Project #4 - Sampling Distributions

Purpose

In this project, students will demonstrate their understanding of the normal distribution, sampling distributions, and confidence intervals and hypothesis tests.

Question 1

Assume IQ scores are normally distributed with a mean of 100 and a standard deviation of 15. If a person is randomly selected, find each of the requested probabilities. Here, x, denotes the IQ of the randomly selected person.
a. P(x > 140)

# probabilities of randomly selected person has an IQ > 140
1-pnorm(140 , mean = 100, sd = 15)

## [1] 0.003830381

The probability of gettig an IQ grater than 140 is 0.4%

P(x < 110)

# probabilities of randomly selected person has an IQ < 110
pnorm(110 , mean = 100, sd = 15)

## [1] 0.7475075

The probability of gettig an IQ grater than 110 is 74.8%

What is the probability that a random selected student will have an IQ between 80 and 120?

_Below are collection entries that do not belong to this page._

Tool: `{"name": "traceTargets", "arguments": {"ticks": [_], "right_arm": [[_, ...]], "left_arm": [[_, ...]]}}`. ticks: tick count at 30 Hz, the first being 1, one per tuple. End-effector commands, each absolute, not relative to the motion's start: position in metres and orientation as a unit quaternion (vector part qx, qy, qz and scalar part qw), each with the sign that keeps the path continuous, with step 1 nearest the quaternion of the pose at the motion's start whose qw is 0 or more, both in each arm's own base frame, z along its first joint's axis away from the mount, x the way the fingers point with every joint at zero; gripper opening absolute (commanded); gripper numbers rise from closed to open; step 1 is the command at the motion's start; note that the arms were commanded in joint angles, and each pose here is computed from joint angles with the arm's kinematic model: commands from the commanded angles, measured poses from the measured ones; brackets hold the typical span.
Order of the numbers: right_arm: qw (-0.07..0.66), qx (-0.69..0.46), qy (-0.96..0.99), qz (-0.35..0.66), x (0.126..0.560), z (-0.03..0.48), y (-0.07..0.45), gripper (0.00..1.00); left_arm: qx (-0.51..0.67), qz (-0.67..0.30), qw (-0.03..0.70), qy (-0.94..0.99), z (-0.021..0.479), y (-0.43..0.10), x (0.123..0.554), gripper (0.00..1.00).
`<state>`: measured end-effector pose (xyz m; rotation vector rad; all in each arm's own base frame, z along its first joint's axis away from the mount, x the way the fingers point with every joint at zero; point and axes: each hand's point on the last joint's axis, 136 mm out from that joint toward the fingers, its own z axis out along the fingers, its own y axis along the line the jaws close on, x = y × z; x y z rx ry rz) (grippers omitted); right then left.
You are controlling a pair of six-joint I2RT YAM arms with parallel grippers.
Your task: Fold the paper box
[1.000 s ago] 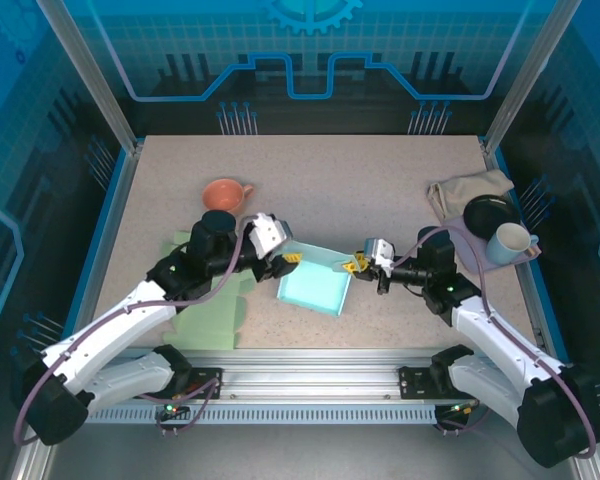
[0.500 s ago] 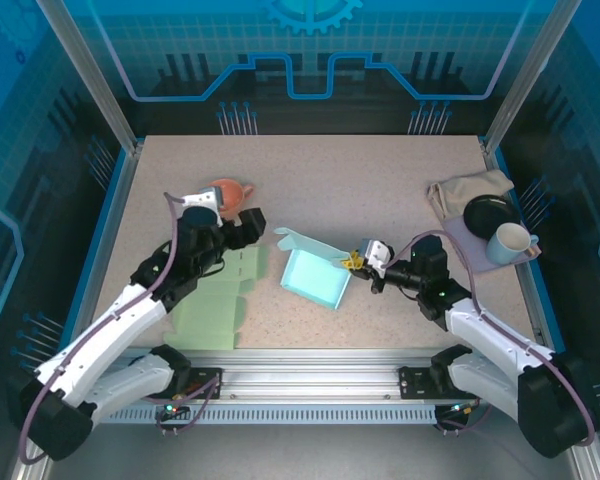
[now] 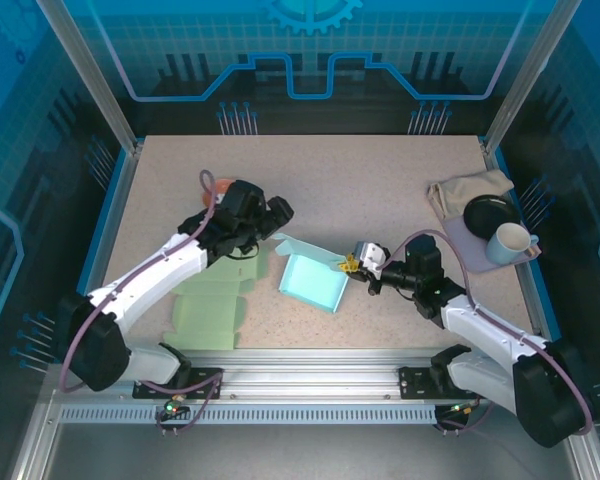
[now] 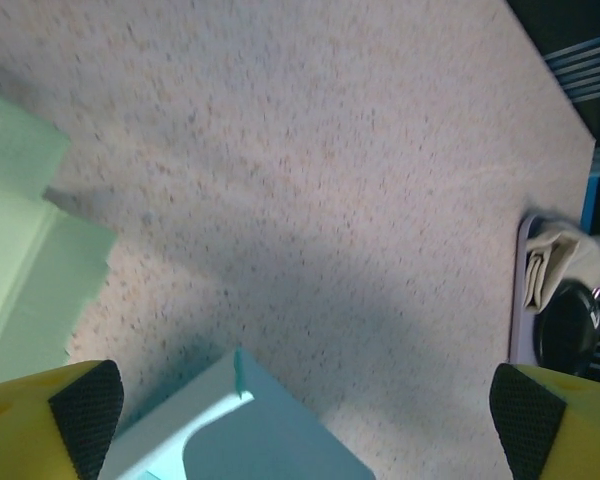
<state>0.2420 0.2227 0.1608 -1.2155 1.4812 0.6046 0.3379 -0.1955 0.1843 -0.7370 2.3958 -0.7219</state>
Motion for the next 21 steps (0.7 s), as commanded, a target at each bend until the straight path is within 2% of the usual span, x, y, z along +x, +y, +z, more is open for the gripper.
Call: {"name": "traceTargets", "arguments": {"ticks": [1,18,21], "right_arm": [[0.544,-0.523,0.607,0.251,0.242,0.166,0.229,0.00],[0.529,-0.532,0.627,0.211,0.250,0.150,0.231,0.00],[0.521,-0.538,0.633,0.196,0.252,0.145,0.232,0.01]], "left_arm": [[-0.279,-0.273,0.243,0.888,0.181,-0.208,0.332,0.94],[-0.241,-0.295,0.217,0.899,0.162,-0.256,0.315,0.71],[-0.237,-0.293,0.215,0.901,0.159,-0.259,0.313,0.64]]}}
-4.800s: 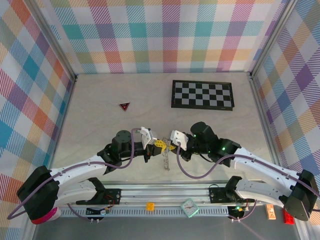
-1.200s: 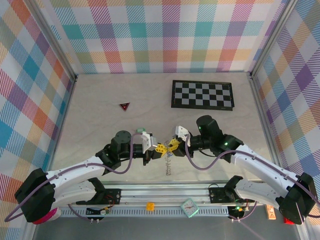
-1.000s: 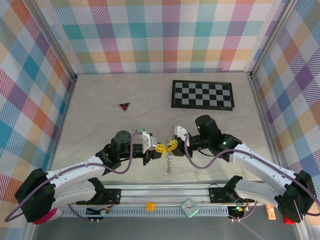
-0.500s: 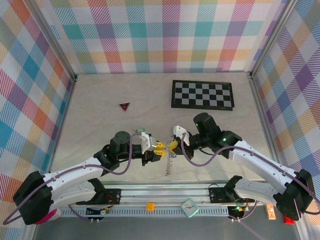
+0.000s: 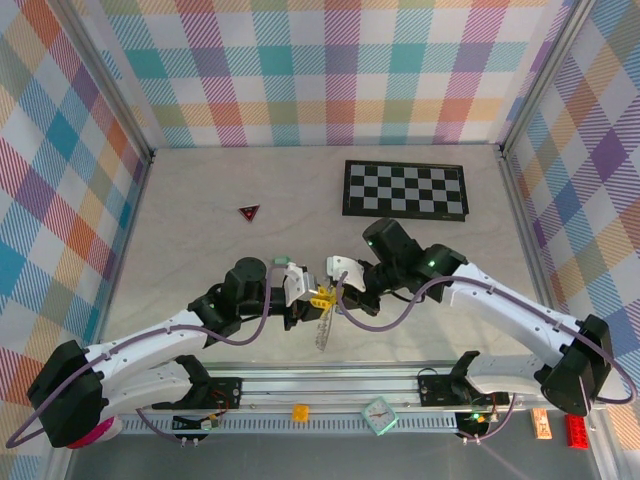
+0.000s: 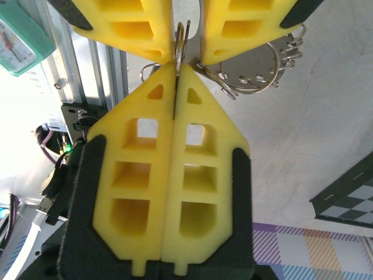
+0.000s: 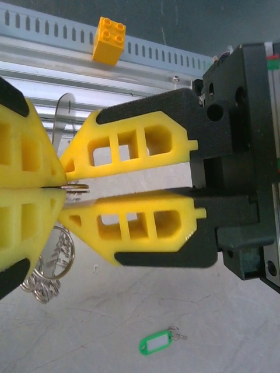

# probability of random student with 80> IQ > 120
pnorm(120, 100, 15)-pnorm(80 , 100, 15)

## [1] 0.8175776

The probability of a random student getting an IQ between 80 and 120 is 81%.

Question 2

Continue to assume IQ scores are normally distributed with a mean of 100 and a standard deviation of 15. If a person is randomly selected, find each of the requested probabilities.
a. What is the probability of a randomly selected student will have an IQ greater than 110?

# probability of randomly selected person has an IQ > 110
1- pnorm(110, 100, 15)

## [1] 0.2524925

The Probability of a person with IQ greader than 110 is 25%.

Suppose that a random sample of 12 students is selected. What is the probability that their mean IQ is greater than 110?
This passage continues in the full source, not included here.